The reason build fails randomly is a race condition we did not identified exactly becaues the build system is too complex and not obvious. 

In order to identify the exact the problem of CMake fail i suggest you to apply the code of this PR: https://github.com/CloudCompare/CloudCompare/pull/1232 which intended to intercept the stderr stream and to do not let it miss the logs and PowerShell output. 

With this changes the CMake Configure will not break on the warnings but print them to the build log, so you can analyze them and find out the unexpected behaviour. 

The sample build: https://github.com/dsame/CloudCompare/runs/694200554?check_suite_focus=true

The messages cause PowerShell to fail becaues of CMake writes to stder are marked with “ERR” prefix:

Please, review the suggested PR and confirm it can help effectively to solve the problem

There’s a slightly modified build.yml which fails in case if there is any sdterr otput from the build.

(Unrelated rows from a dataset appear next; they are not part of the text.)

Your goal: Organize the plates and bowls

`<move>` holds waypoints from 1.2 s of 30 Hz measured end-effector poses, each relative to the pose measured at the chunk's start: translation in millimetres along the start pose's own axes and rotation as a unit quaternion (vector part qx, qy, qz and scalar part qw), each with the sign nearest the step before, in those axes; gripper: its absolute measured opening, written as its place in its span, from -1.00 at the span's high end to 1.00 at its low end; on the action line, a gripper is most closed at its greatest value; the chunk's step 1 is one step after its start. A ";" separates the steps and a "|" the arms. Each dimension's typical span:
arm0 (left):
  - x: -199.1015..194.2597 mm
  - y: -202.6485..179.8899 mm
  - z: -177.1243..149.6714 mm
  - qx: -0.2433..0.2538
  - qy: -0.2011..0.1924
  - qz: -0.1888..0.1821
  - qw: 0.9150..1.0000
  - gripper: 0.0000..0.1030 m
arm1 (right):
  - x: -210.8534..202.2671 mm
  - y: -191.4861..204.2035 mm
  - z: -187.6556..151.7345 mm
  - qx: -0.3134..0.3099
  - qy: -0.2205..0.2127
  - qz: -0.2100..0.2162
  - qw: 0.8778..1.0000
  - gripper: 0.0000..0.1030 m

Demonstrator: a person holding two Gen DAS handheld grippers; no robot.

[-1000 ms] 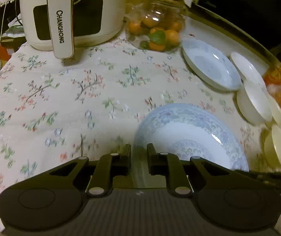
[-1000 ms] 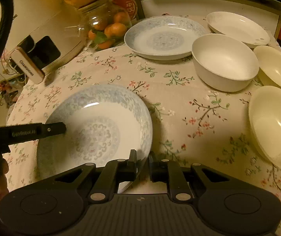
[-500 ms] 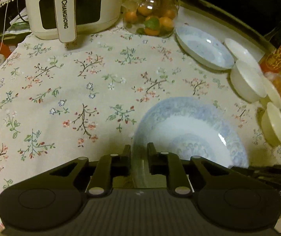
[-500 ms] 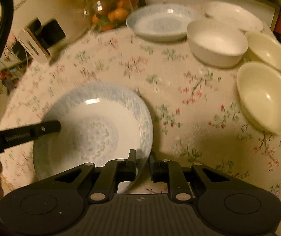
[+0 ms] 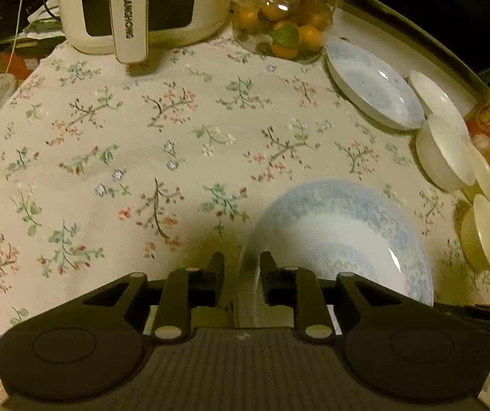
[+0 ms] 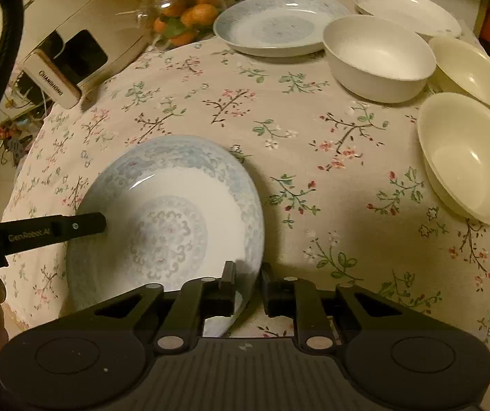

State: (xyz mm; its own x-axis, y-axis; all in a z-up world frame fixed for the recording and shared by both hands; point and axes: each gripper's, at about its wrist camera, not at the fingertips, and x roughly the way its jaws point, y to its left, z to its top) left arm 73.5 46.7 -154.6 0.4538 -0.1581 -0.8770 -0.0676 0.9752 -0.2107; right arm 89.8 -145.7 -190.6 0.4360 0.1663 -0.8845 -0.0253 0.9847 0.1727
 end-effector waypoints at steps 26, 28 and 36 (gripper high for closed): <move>38.5 -70.6 115.0 -0.022 -0.092 -0.029 0.995 0.15 | -38.1 -87.3 121.0 0.092 -0.137 0.008 0.986 0.30; 46.8 -75.1 123.0 -0.026 -0.096 -0.029 0.995 0.14 | -36.1 -95.3 129.1 0.106 -0.147 0.014 0.983 0.30; 65.6 -91.0 142.1 -0.029 -0.106 -0.044 0.993 0.10 | -23.5 -115.3 174.8 0.140 -0.182 0.022 0.973 0.30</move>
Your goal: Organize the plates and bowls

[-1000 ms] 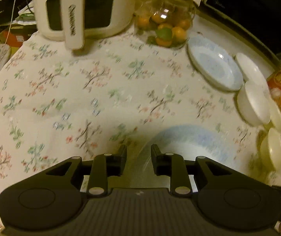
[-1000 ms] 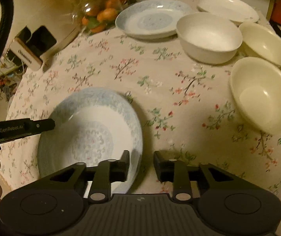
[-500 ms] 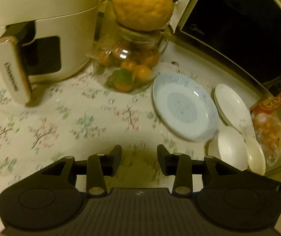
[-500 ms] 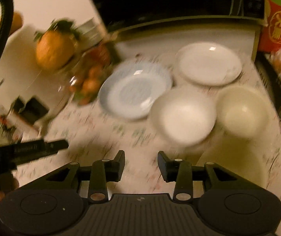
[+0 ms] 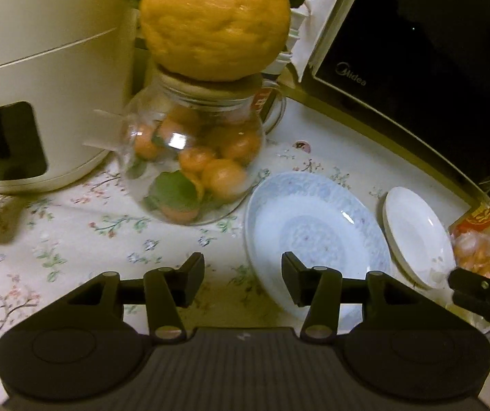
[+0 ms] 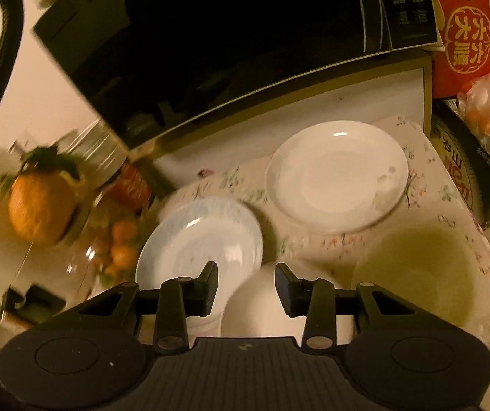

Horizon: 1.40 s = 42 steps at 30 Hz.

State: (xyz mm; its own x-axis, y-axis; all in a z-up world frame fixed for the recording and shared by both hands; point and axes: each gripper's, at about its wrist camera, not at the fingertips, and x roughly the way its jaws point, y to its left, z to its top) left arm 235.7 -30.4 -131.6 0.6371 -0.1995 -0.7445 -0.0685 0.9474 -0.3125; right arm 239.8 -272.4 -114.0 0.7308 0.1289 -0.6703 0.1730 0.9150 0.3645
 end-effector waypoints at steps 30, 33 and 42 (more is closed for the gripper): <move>56.3 -2.1 4.1 -0.001 0.023 -0.022 0.999 0.83 | 106.8 7.2 4.3 -0.051 0.049 -0.029 0.997 0.82; 47.2 -0.3 9.4 -0.010 0.018 -0.032 0.999 0.82 | 100.2 7.9 7.1 -0.048 0.038 -0.026 0.998 0.86; 11.8 -9.1 14.8 0.005 -0.002 -0.046 0.999 0.83 | 66.0 9.0 11.9 -0.027 0.020 -0.004 0.999 0.85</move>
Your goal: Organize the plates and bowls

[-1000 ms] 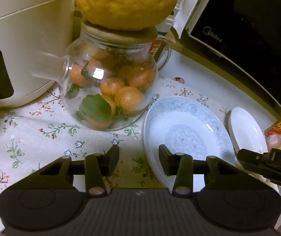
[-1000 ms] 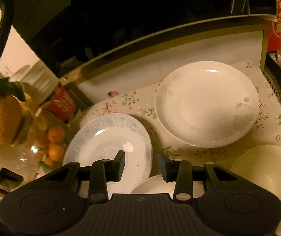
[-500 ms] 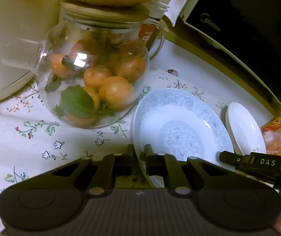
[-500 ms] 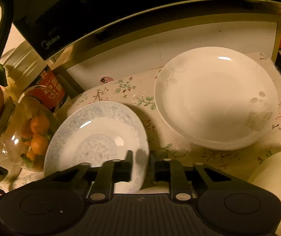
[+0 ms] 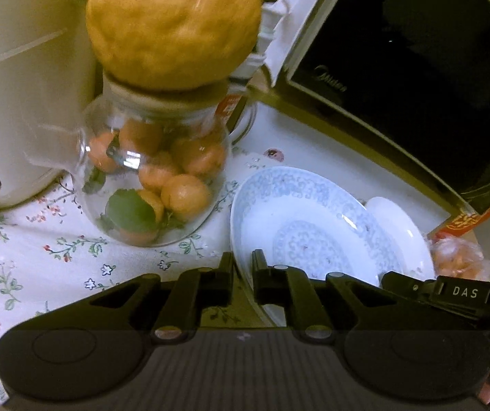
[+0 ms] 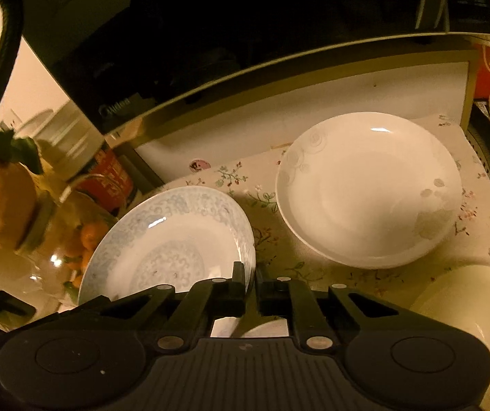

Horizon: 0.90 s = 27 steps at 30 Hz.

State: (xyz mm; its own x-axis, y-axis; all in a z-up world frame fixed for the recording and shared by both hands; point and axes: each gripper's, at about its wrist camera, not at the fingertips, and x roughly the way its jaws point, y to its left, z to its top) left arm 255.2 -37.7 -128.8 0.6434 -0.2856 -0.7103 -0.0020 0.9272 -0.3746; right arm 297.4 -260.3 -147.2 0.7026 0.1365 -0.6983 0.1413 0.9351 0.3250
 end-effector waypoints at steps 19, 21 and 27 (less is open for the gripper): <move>-144.9 23.8 -69.9 0.000 -0.019 0.006 1.000 0.83 | -142.6 45.1 -96.0 -0.041 -0.018 0.018 0.999 0.80; -153.7 30.4 -82.3 -0.002 -0.019 0.018 1.000 0.83 | -154.1 54.0 -115.3 -0.050 -0.011 0.022 0.998 0.79; -165.9 51.5 -121.4 -0.012 0.010 0.036 0.999 0.82 | -174.7 77.3 -163.2 -0.073 0.003 0.022 0.997 0.78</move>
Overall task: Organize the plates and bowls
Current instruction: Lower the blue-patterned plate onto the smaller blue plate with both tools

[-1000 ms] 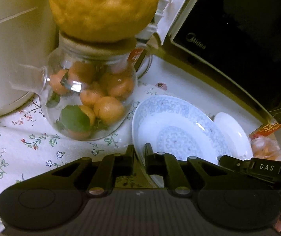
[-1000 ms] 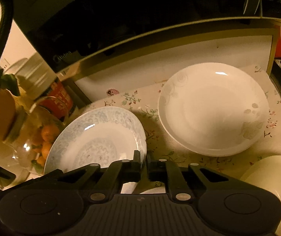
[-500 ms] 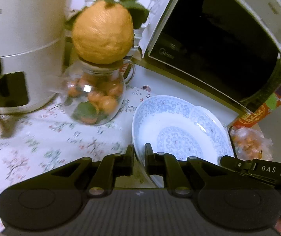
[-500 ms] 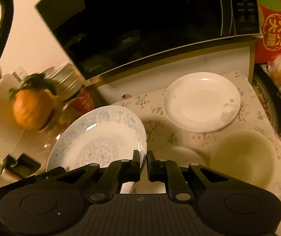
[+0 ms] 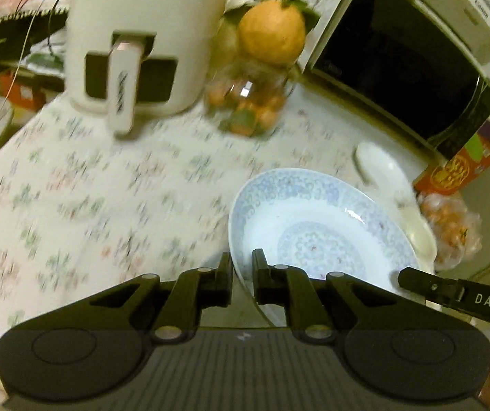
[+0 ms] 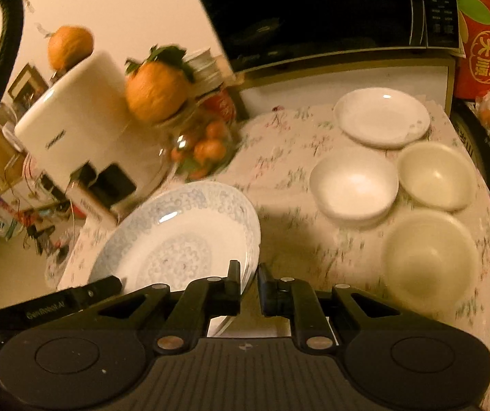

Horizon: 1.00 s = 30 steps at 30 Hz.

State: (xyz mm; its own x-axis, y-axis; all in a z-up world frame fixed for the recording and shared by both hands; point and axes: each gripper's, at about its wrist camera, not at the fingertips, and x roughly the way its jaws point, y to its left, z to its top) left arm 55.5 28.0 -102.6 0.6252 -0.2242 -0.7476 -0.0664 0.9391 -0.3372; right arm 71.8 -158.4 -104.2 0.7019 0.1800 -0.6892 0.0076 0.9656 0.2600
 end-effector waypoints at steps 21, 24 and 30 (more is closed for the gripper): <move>11.5 10.4 -37.6 0.072 0.015 0.049 0.996 0.83 | 25.7 8.7 -73.5 -0.011 0.074 -0.038 0.996 0.75; 13.6 11.1 -39.1 0.076 0.017 0.053 0.996 0.83 | 28.6 9.8 -75.0 -0.014 0.078 -0.043 0.996 0.74; 15.2 6.3 -43.3 0.094 0.005 0.064 0.993 0.82 | 31.9 11.8 -77.7 -0.024 0.079 -0.050 0.995 0.74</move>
State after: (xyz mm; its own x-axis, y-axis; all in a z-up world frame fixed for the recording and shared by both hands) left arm 30.9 19.3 -140.9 0.6129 -0.1014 -0.7836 0.0025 0.9920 -0.1264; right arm 38.9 -126.7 -175.7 0.5780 0.1057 -0.8092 0.0359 0.9873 0.1545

It seems to be too strict because but you might find it usefull

https://github.com/dsame/CloudCompare/blob/9888fc2a5e26d7c8bb0059f79f6d2bd1db881921/.github/workflows/build.yml

Please try to apply it your build in order to see the stderr output that was lost in your build and find out the differences in success and failed builds. 

Alternatively, as the recent Windows images have bash installed i’d advise to switch to it from PowerShell:
https://github.com/CloudCompare/CloudCompare/compare/CloudCompare:master…dsame:dsame/use-cmd?expand=1

With the bash you should not have the problem with CMake output to stderr

I like the idea of switching to bash since I’m completely unfamiliar with PowerShell anyways. It seems like the easiest option. I’ll do that and report back.

Thanks for your help Sergey!

After switching from PowerShell to bash as suggested by @dsame, we have not had any of the random failures on Windows we were seeing before.

Solution: Don’t use PowerShell.

Thanks @dsame, @alenasviridenko and @yanjingzhu for looking into it.